- Activity -
If an entry holds a picture, drop the picture but restate the entry word for word.

[Material for this task]

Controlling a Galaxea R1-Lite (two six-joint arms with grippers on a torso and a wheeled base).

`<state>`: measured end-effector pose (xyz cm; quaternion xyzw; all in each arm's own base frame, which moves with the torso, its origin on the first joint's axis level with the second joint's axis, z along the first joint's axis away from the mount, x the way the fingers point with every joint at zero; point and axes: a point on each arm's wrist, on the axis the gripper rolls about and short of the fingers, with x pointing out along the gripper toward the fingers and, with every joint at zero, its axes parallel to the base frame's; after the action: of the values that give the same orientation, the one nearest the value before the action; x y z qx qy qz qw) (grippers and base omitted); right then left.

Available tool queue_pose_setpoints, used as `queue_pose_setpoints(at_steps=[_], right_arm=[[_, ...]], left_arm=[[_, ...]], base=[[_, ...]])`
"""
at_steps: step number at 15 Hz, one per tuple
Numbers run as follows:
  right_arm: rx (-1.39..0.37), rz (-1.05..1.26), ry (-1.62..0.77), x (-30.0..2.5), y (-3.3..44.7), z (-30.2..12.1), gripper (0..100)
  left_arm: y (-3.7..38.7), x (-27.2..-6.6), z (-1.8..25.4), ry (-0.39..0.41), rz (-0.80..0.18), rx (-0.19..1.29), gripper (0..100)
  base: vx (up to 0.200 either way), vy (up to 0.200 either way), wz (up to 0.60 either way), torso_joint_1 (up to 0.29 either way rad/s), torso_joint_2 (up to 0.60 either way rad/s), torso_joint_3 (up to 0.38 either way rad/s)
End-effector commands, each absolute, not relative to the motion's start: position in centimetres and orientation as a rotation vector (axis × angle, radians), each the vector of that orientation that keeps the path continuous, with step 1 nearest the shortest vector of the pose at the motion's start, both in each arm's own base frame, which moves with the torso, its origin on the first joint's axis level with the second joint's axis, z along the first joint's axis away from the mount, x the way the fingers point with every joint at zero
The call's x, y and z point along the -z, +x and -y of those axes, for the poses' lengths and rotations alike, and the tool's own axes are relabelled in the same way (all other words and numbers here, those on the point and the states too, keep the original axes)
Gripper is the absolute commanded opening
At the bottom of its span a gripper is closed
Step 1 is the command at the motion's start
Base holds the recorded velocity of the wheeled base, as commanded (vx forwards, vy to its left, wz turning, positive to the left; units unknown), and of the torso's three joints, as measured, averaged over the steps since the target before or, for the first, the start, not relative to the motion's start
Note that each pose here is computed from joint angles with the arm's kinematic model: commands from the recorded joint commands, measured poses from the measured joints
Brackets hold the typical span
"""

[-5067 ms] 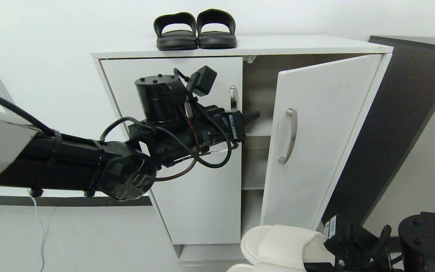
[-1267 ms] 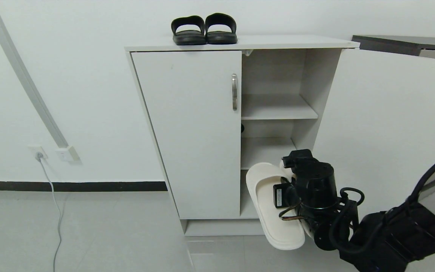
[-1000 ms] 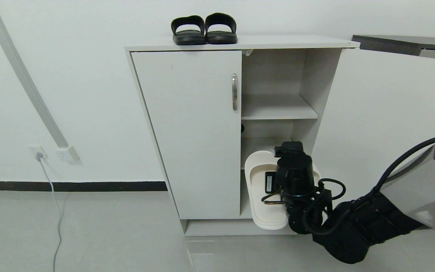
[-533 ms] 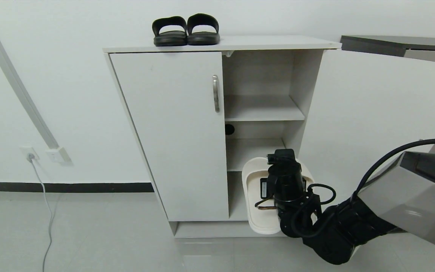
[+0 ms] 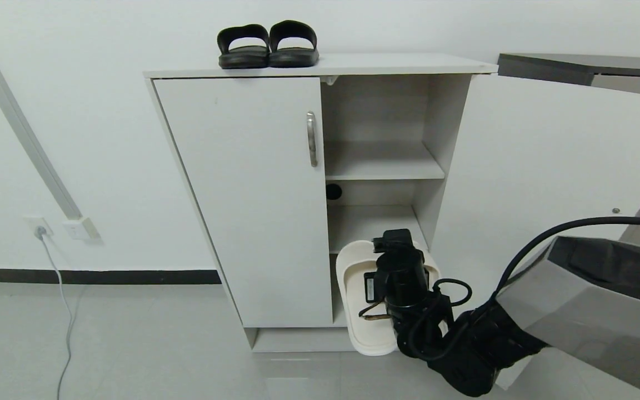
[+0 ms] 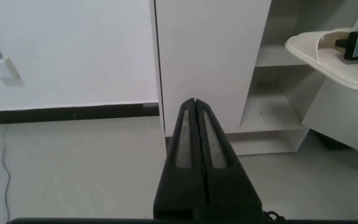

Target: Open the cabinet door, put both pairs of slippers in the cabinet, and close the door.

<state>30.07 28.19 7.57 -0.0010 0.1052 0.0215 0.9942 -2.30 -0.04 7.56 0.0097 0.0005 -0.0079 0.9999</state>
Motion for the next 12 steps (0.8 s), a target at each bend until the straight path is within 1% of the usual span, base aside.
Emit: queue_pose_setpoints(at_steps=[1,9,12], right_arm=[[-0.041,-0.212,-0.007,-7.0,30.3,-28.3,0],[-0.041,-0.213,-0.008,-6.4,30.4,-28.4,0],[-0.042,-0.206,-0.003,-5.9,30.5,-28.6,0]], left_arm=[[-2.3,-7.6,0.0,0.02,-0.003,0.015,0],[-2.3,-7.5,0.0,0.02,-0.004,0.017,0],[-2.3,-7.6,0.0,0.02,-0.003,0.018,0]], base=[[0.0,0.0,0.0,0.0,0.0,0.0],[0.0,0.0,0.0,0.0,0.0,0.0],[0.0,0.0,0.0,0.004,0.0,-0.147]])
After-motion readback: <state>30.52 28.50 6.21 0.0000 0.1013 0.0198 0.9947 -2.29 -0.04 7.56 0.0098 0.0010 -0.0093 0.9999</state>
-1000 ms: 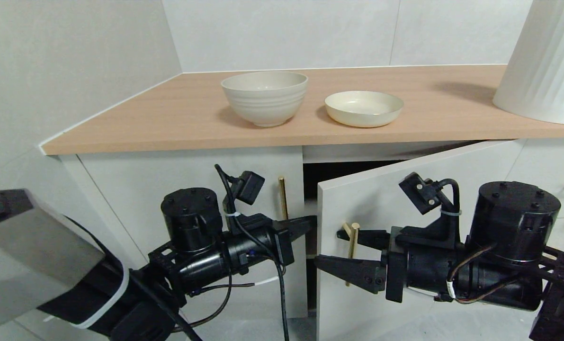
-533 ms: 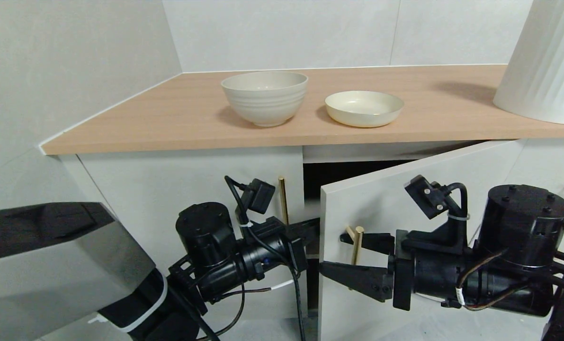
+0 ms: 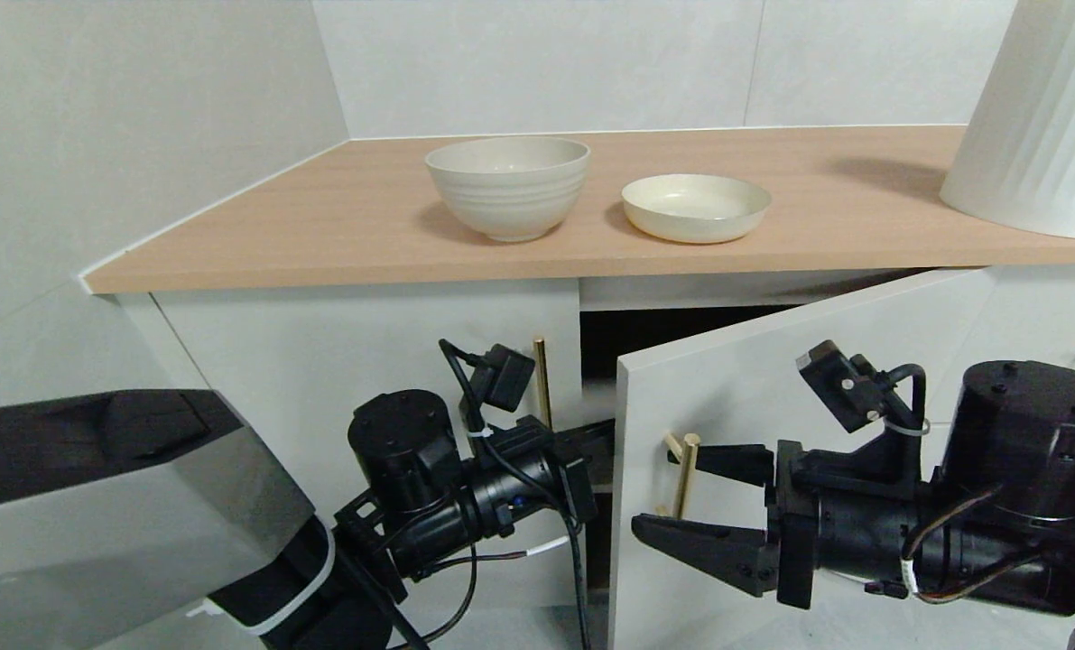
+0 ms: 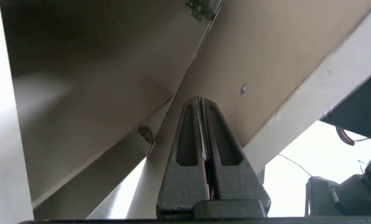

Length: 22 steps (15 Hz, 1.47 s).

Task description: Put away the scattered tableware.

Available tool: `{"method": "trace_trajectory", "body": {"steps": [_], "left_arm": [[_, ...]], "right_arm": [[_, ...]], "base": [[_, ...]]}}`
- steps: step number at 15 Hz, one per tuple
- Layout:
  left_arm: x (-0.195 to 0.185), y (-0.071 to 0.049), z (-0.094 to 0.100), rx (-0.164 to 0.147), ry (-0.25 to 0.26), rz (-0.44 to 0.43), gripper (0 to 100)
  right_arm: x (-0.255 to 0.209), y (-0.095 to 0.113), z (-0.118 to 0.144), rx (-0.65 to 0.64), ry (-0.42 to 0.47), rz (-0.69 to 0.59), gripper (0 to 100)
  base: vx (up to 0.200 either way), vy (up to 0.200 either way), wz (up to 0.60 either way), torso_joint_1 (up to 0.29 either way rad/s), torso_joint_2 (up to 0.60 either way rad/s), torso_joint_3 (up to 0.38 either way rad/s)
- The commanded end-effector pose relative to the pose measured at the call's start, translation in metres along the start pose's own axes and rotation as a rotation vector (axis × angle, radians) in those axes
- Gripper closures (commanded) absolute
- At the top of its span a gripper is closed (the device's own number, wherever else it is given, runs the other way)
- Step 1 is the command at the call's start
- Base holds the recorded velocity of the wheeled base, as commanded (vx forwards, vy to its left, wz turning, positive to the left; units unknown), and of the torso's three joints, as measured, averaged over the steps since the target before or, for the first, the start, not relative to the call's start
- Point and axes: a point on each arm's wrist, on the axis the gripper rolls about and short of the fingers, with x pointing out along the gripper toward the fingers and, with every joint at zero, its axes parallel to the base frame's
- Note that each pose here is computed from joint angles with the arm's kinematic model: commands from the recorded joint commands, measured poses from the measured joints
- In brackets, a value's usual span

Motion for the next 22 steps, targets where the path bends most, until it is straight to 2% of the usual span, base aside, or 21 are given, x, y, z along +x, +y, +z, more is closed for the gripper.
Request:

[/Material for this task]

- Expected answer -
Controlling a Galaxea R1-Lite (two six-joint arms with grippers on a torso and a wheeled base).

`<state>`: measured end-effector pose (xyz cm; quaternion xyzw; all in each arm's own base frame, which moves with the torso, its origin on the first joint's axis level with the second joint's axis, z along the first joint's axis away from the mount, x the way the fingers point with every joint at zero; point and axes: a point on each arm's wrist, on the axis the gripper rolls about and short of the fingers, with x pointing out along the gripper toward the fingers and, with every joint at zero, its axes parallel to the base frame's; after the action: of the values that give the same orientation, the one nearest the value before the action; x y z qx qy qz qw) (grippers and base omitted); right then left.

Available tool queue_pose_setpoints, used as `queue_pose_setpoints(at_steps=[_], right_arm=[[_, ...]], left_arm=[[_, ...]], base=[[_, ...]])`
"""
at_steps: step number at 15 Hz, one per tuple
Numbers run as follows:
  right_arm: rx (-1.39..0.37), rz (-1.05..1.26), ry (-1.62..0.77), x (-30.0..2.5), y (-3.3..44.7), z (-30.2..12.1), gripper (0..100)
  left_arm: y (-3.7..38.7), x (-27.2..-6.6), z (-1.8..25.4), ry (-0.39..0.41), rz (-0.80..0.18), rx (-0.19..1.29), gripper (0..100)
  base: vx (up to 0.200 either way), vy (up to 0.200 either way), wz (up to 0.60 either way), torso_joint_1 (up to 0.29 either way rad/s), torso_joint_2 (up to 0.60 either way rad/s), torso_joint_3 (up to 0.38 either way rad/s)
End-effector commands, each absolute, not relative to the motion's start: position in centimetres and orientation as a rotation vector (axis × angle, radians), each the vector of that orientation that keeps the path continuous, with step 1 nearest the shortest vector of the pose at the motion's start, both in each arm's own base frame, which moves with the torso, its origin on the first joint's axis level with the second joint's axis, z along the first joint's axis away from the mount, x the way the fingers point with every joint at zero
The call's x, y and z point along the -z, +x and -y of those axes, for the poses' lengths and rotations alike, and the tool's own axes are relabelled in the same way (all other words and numbers here, those on the point and the states too, keep the original axes)
Gripper is the absolute commanded opening
At the bottom of its span a gripper is closed
Step 1 is the command at the motion's start
Base holds the recorded velocity of the wheeled base, as commanded (vx forwards, vy to its left, wz turning, positive to the left; units unknown), and of the torso's three joints, as measured, averaged over the steps since the target before or, for the first, the start, not relative to the motion's start
Note that each pose here is computed from joint angles with the arm's kinematic model: commands from the recorded joint commands, measured poses from the measured joints
Brackets hold the typical span
"""

[-5067 ms] 
[-1267 ms] 
[-1000 ms] 
[-533 ms] 
[+0 ms] 
[+0 ms] 

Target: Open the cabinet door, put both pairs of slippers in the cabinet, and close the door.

<state>30.07 28.19 7.57 -0.0010 0.1052 0.0215 0.9942 -2.30 -0.04 7.56 0.0097 0.0005 -0.0079 0.9999</state>
Motion for the next 12 steps (0.8 s), a target at each bend until the straight path is within 1% of the usual span, base aside.
Emit: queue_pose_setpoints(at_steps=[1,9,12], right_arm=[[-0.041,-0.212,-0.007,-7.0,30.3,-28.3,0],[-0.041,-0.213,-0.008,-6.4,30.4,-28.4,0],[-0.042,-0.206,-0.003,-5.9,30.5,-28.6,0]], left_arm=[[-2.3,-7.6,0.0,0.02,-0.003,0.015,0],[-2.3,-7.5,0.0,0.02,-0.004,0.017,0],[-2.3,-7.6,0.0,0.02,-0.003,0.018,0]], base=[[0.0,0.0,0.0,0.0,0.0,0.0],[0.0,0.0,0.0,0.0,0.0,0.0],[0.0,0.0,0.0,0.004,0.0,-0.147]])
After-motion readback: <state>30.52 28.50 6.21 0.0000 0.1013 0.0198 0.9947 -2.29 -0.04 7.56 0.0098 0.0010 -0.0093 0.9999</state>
-1000 ms: 
-533 ms: 
+0 ms: 
+0 ms: 

Length: 22 steps (15 Hz, 1.47 s).

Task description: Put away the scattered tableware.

Available tool: `{"method": "trace_trajectory", "body": {"steps": [_], "left_arm": [[_, ...]], "right_arm": [[_, ...]], "base": [[_, ...]]}}`
- steps: step number at 15 Hz, one per tuple
- Layout:
  left_arm: x (-0.195 to 0.185), y (-0.071 to 0.049), z (-0.094 to 0.100), rx (-0.164 to 0.147), ry (-0.25 to 0.26), rz (-0.44 to 0.43), gripper (0 to 100)
  right_arm: x (-0.255 to 0.209), y (-0.095 to 0.113), z (-0.118 to 0.144), rx (-0.65 to 0.64), ry (-0.42 to 0.47), rz (-0.69 to 0.59), gripper (0 to 100)
  base: vx (up to 0.200 either way), vy (up to 0.200 either way), wz (up to 0.60 either way), torso_joint_1 (up to 0.29 either way rad/s), torso_joint_2 (up to 0.60 either way rad/s), torso_joint_3 (up to 0.38 either way rad/s)
- The commanded end-effector pose relative to the pose measured at the call's start, translation in metres along the start pose's own axes and rotation as a rotation vector (axis × angle, radians) in those axes
- Gripper closures (commanded) absolute
- At the top of its span a gripper is closed (the device's own number, wherever else it is given, runs the other way)
- Step 1 is the command at the call's start
- Base holds the recorded velocity of the wheeled base, as commanded (vx forwards, vy to its left, wz turning, positive to the left; units unknown), and of the torso's three joints, as measured, averaged over the steps since the target before or, for the first, the start, not relative to the call's start
- Point and axes: a point on each arm's wrist, on the axis the gripper rolls about and short of the fingers, with x pointing out along the gripper toward the fingers and, with every joint at zero, its axes parallel to the base frame's
- Note that each pose here is computed from joint angles with the arm's kinematic model: commands from the recorded joint commands, measured poses from the measured joints
- In brackets, a value's usual span

Motion for the next 22 steps, targets where the path bends most, until it is straight to 2% of the usual span, base aside, or 21 are given, x, y, z along +x, +y, +z, more is closed for the gripper.
Request:

Nothing else remains in this exercise.